ABOUT THIS TASK
Collect all lines containing the word "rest" from the data.

*** RAW DATA ***

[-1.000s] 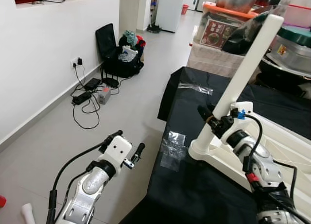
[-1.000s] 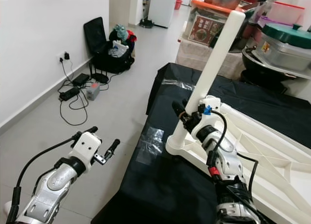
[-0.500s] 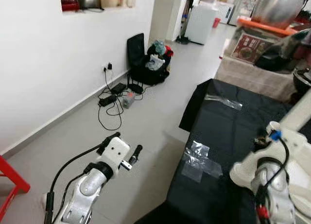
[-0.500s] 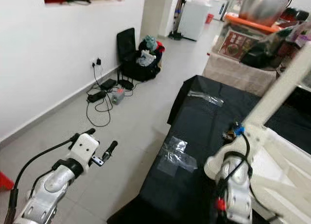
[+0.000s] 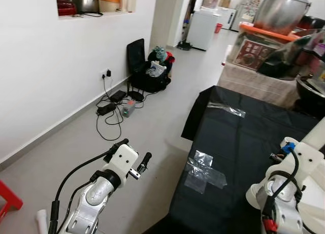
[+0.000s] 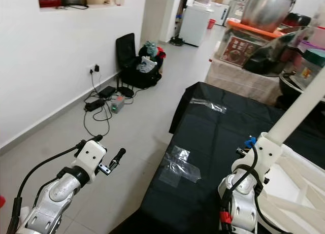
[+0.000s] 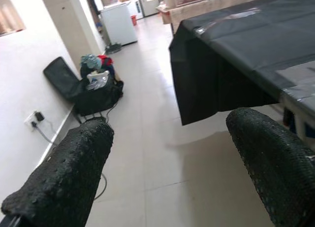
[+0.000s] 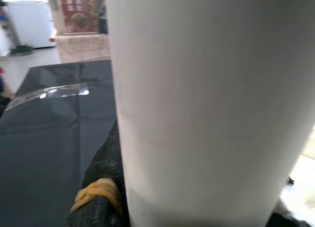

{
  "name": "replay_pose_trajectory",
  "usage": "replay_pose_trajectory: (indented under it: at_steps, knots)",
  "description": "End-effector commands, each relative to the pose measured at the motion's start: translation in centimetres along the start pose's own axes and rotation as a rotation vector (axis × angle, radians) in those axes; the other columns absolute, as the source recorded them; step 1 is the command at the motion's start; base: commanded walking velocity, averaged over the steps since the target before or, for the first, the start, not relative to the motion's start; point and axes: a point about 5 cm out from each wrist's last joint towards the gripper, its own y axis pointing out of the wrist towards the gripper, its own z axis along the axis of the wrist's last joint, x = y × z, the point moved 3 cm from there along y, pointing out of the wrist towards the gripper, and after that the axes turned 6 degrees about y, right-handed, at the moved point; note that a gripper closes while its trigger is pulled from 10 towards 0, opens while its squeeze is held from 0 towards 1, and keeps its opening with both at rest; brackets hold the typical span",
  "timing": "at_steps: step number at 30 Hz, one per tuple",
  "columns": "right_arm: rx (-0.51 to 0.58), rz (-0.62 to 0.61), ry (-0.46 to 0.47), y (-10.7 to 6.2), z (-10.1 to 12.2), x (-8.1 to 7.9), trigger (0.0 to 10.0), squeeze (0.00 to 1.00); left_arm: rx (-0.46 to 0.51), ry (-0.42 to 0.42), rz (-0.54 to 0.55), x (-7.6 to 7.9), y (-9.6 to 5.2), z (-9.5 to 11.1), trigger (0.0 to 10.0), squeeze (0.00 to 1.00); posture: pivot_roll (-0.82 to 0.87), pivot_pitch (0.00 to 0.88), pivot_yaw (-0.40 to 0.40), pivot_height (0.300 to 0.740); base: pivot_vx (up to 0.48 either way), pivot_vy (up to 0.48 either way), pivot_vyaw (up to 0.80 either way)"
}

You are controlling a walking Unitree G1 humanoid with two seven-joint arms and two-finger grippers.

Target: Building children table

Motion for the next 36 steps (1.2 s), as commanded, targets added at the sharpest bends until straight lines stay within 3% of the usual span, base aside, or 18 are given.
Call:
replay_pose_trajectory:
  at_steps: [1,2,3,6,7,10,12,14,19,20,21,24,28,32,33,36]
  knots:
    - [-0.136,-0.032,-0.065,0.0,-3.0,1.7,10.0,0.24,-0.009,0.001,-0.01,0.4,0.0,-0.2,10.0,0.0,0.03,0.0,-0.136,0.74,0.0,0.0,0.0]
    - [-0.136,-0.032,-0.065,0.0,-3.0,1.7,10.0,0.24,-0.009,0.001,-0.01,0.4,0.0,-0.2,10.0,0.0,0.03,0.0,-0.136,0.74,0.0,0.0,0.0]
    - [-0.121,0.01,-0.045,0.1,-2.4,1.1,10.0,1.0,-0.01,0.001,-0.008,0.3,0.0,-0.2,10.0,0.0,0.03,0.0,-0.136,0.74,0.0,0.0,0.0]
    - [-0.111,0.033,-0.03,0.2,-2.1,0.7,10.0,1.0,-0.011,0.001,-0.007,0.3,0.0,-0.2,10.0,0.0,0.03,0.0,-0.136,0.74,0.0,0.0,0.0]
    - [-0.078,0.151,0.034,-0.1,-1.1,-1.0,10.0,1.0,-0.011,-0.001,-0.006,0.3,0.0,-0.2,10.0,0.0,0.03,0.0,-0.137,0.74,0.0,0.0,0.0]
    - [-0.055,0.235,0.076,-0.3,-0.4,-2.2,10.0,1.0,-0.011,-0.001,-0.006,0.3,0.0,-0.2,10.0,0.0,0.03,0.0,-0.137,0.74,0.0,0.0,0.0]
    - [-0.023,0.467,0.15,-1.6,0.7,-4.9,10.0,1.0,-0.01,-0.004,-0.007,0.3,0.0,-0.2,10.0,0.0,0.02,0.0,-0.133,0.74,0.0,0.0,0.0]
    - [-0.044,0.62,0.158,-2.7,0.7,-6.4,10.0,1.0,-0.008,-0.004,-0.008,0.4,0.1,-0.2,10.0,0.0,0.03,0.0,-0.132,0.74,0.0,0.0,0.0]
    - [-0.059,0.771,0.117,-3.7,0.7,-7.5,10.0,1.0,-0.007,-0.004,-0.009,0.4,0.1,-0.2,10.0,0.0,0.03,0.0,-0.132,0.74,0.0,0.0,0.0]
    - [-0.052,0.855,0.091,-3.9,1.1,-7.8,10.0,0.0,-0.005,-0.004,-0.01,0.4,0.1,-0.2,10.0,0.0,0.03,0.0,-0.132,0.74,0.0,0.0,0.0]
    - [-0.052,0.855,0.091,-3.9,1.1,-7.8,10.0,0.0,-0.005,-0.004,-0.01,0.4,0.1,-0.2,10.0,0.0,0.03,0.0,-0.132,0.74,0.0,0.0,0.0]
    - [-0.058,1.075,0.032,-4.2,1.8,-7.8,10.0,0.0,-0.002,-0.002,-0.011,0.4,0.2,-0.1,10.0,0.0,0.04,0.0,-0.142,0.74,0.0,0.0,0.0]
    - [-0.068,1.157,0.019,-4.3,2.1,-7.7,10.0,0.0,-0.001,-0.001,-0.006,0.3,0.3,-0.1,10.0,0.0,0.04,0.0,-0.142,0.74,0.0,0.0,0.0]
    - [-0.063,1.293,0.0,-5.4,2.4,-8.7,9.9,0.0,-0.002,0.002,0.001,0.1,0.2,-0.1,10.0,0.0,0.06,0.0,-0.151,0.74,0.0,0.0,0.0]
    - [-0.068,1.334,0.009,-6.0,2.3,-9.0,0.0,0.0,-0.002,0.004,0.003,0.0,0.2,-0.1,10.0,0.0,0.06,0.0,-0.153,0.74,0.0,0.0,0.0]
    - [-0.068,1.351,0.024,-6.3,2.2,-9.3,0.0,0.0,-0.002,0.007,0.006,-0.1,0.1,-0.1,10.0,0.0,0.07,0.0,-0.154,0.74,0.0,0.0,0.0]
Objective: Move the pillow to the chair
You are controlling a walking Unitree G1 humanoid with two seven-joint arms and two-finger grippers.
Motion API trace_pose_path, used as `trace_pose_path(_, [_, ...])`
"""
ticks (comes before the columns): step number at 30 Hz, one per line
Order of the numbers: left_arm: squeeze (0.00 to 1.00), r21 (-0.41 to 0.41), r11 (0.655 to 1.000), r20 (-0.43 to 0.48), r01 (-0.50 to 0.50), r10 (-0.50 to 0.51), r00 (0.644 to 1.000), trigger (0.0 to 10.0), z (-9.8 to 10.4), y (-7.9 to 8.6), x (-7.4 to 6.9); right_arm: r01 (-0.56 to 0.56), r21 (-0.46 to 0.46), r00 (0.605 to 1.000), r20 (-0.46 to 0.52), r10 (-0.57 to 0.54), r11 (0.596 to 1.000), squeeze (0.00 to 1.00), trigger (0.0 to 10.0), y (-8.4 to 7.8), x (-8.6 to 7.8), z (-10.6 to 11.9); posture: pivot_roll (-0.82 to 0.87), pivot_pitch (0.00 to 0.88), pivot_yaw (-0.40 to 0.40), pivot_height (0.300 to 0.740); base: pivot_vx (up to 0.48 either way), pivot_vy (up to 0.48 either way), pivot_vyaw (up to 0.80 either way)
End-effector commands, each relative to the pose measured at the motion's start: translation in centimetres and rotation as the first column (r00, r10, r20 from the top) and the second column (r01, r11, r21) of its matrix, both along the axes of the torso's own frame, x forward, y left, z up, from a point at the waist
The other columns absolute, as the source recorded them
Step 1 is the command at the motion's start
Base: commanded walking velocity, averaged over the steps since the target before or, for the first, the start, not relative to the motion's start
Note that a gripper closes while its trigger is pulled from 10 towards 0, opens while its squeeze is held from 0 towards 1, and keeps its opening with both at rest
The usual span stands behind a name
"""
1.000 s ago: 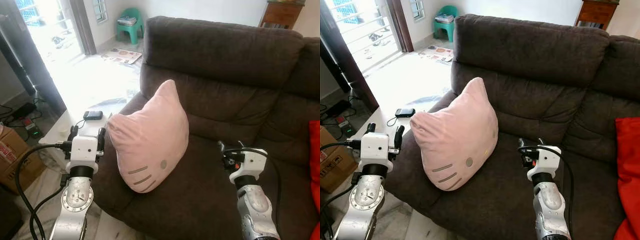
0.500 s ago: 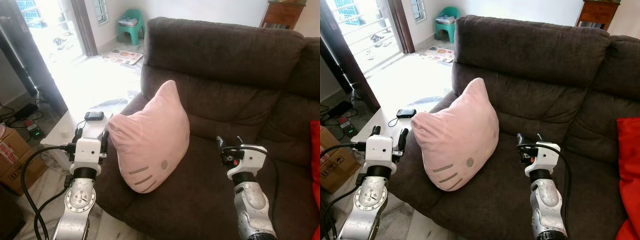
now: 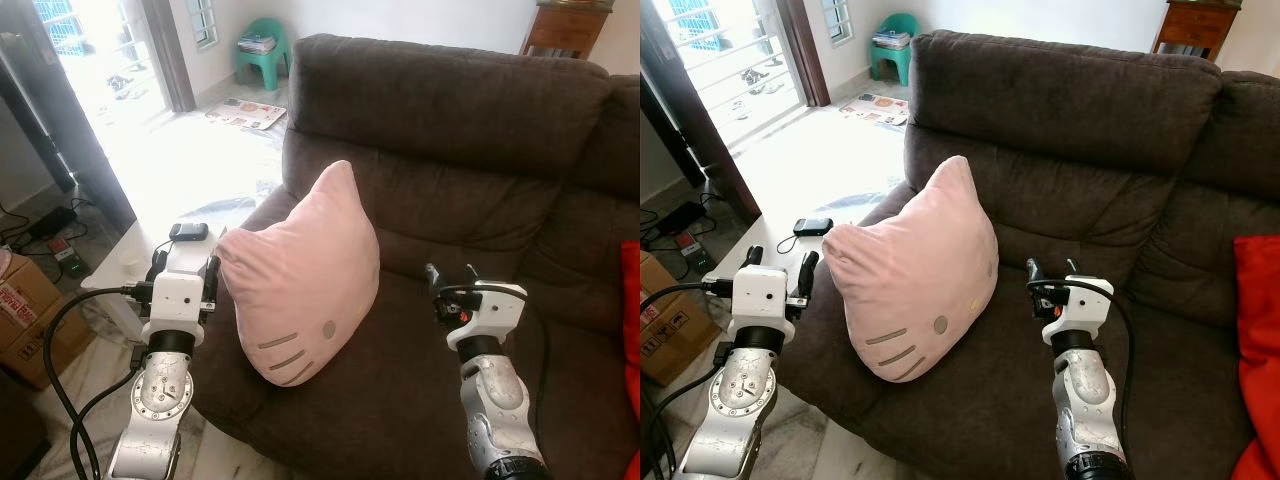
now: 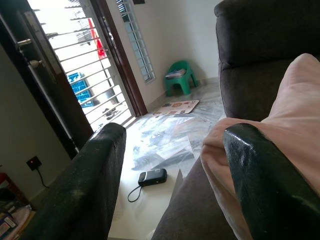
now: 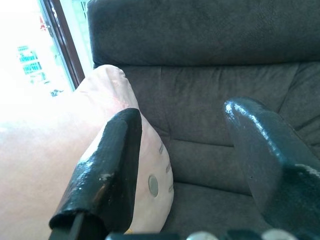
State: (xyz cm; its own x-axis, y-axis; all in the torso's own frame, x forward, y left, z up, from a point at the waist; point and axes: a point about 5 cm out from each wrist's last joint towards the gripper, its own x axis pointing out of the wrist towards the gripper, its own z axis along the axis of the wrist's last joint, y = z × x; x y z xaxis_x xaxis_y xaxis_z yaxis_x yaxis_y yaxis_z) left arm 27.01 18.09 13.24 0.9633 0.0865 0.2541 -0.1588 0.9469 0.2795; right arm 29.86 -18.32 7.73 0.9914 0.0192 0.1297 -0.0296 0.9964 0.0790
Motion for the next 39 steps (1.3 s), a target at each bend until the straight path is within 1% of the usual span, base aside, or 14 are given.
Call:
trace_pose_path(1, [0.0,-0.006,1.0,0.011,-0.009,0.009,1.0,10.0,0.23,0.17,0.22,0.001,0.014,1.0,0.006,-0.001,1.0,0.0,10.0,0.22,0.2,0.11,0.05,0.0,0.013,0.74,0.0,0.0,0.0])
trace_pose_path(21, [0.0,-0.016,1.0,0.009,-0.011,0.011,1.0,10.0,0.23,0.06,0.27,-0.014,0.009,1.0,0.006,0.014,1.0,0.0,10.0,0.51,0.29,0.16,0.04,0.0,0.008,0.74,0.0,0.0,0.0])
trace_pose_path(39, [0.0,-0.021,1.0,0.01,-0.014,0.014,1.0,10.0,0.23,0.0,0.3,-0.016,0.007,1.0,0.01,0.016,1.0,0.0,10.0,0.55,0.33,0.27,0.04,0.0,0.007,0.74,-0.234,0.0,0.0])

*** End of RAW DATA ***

WRITTEN SOLUTION
  "description": "End-effector commands, each relative to the pose measured at the motion's start: translation in centimetres along the start pose's own axes and rotation as a rotation vector (axis × angle, radians) in those axes; the other columns absolute, as the source recorded them; step 1 is the command at the motion's start; base: commanded walking velocity, averaged over the steps since the target before or, for the first, the start, not relative to the motion's start; point and axes: a point about 5 cm out from each wrist's last joint towards the gripper, its own y axis pointing out of the wrist towards the gripper, its own z axis along the axis of the wrist's last joint, x = y × z, the point moved 3 cm from there along y, pointing out of the wrist towards the gripper, and after that the axes turned 6 degrees about y, right-handed, at the moved point; note that a gripper closes while its trigger is pulled from 10 towards 0, opens while its squeeze is held from 0 towards 1, and keeps its opening with both at rest; brackets hold the typical span",
Note that a gripper closes while its trigger is pulled from 10 towards 0, opens while its squeeze is held from 0 towards 1, and keeps its opening with both at rest

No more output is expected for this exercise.